=== Supplied material ===

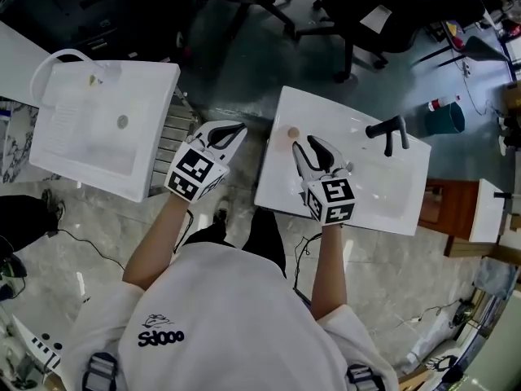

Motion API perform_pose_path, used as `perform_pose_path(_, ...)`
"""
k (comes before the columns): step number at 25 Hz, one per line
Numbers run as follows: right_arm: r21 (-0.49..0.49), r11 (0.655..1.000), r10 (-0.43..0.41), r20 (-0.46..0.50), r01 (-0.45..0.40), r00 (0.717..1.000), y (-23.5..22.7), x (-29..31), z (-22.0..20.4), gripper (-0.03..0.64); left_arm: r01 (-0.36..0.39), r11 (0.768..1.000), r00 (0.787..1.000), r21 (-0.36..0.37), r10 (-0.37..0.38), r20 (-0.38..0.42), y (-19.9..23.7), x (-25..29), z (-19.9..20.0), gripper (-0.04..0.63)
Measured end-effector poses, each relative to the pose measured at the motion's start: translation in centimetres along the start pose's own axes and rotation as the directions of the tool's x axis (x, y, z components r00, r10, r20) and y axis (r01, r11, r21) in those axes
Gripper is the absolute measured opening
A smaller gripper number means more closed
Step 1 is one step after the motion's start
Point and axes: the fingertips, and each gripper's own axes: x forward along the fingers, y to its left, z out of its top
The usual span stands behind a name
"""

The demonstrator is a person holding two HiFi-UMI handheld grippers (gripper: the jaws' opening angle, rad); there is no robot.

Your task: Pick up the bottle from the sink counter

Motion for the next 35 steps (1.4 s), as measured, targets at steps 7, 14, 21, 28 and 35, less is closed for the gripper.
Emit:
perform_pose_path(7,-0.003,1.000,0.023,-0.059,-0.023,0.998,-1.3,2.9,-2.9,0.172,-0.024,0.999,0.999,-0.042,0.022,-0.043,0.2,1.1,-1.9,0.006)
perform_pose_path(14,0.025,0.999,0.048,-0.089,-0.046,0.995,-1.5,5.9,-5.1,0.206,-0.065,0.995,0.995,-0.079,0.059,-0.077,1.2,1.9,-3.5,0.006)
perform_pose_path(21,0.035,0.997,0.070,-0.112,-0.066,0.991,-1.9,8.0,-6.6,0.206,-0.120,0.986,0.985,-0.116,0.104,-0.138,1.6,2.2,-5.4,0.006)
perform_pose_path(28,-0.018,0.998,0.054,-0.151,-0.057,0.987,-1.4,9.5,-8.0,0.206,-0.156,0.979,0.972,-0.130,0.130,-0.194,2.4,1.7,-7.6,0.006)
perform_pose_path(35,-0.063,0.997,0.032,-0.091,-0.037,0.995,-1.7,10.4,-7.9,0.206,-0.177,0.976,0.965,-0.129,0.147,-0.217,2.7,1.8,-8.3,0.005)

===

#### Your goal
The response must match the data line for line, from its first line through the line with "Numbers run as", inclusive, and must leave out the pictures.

#### Exercise answer
Motion API perform_pose_path, used as `perform_pose_path(_, ...)`
"""
k (comes before the columns): step number at 25 Hz, one per line
Numbers run as follows: right_arm: r21 (-0.49..0.49), r11 (0.655..1.000), r10 (-0.43..0.41), r20 (-0.46..0.50), r01 (-0.45..0.40), r00 (0.717..1.000), y (-23.5..22.7), x (-29..31), z (-22.0..20.4), gripper (-0.03..0.64); left_arm: r01 (-0.36..0.39), r11 (0.768..1.000), r00 (0.787..1.000), r21 (-0.36..0.37), r10 (-0.37..0.38), r20 (-0.38..0.42), y (-19.9..23.7), x (-25..29), z (-19.9..20.0), gripper (-0.04..0.63)

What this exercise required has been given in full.